I previously stated "Study your manual concerning this unit carefully", maybe I should have stated "thoroughly". Additional study of the work shop manual, perhaps in the area of the rebuilding of the differential (9" Ford specifically), one should acquire an understanding of the function and proper procedures for servicing it; at which point one may conclude that the answer to the first question is NOOOO!

All who have been extensively exposed to service/shop manuals has at some point realized that there may be some conflict or poor presentation as printed (although such may be justified in the eyes of the author). But, the manual is the first place to reference, particularly as an introduction on the subject. And, it is with experience, that one is able to discern that which may be less than ideal.

The reference to the rotational torque values ("drag") for proper bearing preload can only be accomplished with the pinion gear disengaged from the ring gear, aka bearing support assembly removed from the differential housing (5 bolts).
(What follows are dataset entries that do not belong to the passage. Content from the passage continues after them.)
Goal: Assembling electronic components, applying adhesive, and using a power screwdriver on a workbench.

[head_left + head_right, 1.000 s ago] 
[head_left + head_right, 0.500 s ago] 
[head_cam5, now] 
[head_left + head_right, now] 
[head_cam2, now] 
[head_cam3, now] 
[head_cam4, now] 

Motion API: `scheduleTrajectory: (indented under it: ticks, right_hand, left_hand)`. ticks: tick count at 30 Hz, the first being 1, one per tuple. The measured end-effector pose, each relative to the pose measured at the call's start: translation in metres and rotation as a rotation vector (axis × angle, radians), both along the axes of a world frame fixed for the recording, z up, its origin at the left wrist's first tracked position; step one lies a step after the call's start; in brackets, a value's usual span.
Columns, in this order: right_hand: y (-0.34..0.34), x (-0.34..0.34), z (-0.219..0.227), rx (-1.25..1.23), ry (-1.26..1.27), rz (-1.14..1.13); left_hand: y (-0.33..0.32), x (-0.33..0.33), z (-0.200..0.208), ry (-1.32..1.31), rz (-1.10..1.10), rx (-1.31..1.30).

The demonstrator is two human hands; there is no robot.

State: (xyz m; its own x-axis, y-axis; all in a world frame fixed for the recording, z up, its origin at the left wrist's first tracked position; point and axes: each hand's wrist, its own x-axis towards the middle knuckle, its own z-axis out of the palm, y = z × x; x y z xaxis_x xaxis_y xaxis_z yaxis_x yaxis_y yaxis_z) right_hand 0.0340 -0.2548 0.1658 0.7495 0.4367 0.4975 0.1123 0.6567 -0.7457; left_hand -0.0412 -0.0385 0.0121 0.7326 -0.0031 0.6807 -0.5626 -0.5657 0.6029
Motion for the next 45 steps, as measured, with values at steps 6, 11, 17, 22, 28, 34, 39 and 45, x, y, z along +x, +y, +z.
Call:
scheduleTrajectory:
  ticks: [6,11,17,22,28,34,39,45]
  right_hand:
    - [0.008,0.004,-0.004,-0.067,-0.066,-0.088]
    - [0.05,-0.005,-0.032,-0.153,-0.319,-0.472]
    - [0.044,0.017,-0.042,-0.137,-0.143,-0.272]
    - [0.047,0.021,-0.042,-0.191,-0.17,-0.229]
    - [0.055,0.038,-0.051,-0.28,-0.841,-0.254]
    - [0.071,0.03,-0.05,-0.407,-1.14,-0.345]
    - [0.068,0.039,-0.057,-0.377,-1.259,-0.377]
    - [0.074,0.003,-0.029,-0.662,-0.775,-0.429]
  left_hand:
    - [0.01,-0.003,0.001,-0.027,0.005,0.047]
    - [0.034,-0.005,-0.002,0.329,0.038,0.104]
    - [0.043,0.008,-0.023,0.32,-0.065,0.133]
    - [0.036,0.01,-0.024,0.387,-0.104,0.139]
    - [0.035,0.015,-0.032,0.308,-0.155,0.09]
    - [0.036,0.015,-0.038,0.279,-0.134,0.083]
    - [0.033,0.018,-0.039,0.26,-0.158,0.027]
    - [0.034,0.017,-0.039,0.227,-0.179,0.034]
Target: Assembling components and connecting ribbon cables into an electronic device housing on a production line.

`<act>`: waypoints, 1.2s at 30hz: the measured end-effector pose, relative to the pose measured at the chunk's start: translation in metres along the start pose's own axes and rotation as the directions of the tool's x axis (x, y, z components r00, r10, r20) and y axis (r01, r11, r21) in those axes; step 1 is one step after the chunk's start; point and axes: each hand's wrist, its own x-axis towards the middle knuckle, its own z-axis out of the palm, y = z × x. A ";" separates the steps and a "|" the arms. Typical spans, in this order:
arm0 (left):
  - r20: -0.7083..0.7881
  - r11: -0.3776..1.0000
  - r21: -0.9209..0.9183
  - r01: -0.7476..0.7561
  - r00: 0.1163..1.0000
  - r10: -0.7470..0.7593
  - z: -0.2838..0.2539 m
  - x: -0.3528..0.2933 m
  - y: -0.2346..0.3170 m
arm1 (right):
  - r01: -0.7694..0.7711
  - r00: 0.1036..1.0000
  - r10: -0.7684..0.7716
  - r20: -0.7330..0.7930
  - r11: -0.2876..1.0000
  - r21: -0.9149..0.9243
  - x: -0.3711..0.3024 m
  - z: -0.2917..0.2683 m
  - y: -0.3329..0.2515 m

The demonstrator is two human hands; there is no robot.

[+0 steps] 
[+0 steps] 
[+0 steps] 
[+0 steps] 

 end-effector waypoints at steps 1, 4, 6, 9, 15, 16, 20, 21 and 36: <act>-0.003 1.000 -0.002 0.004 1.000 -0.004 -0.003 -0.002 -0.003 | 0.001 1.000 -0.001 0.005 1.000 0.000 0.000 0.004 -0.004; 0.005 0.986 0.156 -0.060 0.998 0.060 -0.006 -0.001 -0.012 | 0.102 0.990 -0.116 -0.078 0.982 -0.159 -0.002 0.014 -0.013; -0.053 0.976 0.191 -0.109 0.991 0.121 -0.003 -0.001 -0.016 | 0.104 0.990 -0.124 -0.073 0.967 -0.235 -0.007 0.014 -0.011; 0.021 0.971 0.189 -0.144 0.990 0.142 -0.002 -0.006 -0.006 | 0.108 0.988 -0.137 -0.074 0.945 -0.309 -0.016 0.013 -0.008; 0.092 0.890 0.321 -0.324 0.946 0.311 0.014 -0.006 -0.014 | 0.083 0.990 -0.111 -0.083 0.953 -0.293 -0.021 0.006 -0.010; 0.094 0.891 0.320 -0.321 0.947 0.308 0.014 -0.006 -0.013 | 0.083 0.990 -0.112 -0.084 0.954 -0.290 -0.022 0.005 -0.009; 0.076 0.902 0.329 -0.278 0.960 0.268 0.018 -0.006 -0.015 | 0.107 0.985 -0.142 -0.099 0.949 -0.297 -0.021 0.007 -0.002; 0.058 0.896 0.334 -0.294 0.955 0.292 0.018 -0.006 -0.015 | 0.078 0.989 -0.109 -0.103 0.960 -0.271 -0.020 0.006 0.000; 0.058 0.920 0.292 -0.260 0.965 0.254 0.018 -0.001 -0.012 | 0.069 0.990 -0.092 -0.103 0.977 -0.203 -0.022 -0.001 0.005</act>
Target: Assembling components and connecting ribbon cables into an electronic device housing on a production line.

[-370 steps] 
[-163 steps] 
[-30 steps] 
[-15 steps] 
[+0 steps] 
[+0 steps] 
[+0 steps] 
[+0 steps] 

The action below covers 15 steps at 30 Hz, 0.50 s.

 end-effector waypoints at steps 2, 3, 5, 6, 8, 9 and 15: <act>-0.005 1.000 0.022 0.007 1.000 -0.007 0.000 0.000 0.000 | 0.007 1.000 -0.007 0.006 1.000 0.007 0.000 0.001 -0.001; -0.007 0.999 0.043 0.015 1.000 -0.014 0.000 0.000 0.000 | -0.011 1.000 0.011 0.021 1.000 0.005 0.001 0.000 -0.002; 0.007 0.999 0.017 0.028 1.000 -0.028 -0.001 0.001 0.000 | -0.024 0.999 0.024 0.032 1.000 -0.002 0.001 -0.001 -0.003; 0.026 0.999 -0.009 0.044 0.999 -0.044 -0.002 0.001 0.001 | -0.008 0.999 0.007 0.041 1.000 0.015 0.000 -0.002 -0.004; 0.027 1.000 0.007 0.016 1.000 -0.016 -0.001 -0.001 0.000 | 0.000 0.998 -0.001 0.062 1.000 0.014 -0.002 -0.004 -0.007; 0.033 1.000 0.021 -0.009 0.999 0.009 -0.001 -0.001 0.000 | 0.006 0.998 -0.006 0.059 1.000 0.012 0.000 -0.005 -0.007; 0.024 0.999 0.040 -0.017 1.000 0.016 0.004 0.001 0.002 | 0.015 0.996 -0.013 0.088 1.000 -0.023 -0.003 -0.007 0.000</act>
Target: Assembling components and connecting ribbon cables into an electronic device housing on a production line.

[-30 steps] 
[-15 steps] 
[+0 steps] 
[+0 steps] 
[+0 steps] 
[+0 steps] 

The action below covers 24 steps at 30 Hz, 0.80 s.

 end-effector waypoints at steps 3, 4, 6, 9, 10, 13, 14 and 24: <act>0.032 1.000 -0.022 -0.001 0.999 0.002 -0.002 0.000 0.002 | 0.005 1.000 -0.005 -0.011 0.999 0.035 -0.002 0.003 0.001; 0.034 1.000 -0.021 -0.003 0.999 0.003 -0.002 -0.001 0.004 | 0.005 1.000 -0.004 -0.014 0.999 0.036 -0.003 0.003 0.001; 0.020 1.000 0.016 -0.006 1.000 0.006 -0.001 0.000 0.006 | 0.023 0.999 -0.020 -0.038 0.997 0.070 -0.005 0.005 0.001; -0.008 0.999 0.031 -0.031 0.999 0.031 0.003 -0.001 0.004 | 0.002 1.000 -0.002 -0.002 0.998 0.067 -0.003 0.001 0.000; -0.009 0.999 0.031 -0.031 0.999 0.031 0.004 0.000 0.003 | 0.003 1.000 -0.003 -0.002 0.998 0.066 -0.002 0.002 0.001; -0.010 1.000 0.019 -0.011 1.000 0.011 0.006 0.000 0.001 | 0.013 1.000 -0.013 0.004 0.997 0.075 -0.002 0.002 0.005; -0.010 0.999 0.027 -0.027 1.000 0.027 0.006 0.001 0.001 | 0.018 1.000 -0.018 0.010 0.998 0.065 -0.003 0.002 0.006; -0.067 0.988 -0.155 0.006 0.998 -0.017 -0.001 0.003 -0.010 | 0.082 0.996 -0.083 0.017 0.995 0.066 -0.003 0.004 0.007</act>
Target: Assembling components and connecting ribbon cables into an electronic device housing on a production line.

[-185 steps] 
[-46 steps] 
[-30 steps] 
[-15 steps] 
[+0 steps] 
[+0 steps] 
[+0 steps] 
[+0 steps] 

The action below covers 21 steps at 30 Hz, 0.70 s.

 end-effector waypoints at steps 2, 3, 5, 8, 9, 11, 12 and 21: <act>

And this value must be addressed any time the pinion nut is turned!

Also realize that we are dealing with vehicles that aren't exactly fresh and of low mileage, and the existing bearing preload value may be suffering (may be why the seal is leaking), so even if one successfully returns all components back to their original position (your timing marks would have to be of micrometer accuracy), will this prove correct?

Additional reading/study is well advised, so as to achieve a well guided and happy outcome.

Scott.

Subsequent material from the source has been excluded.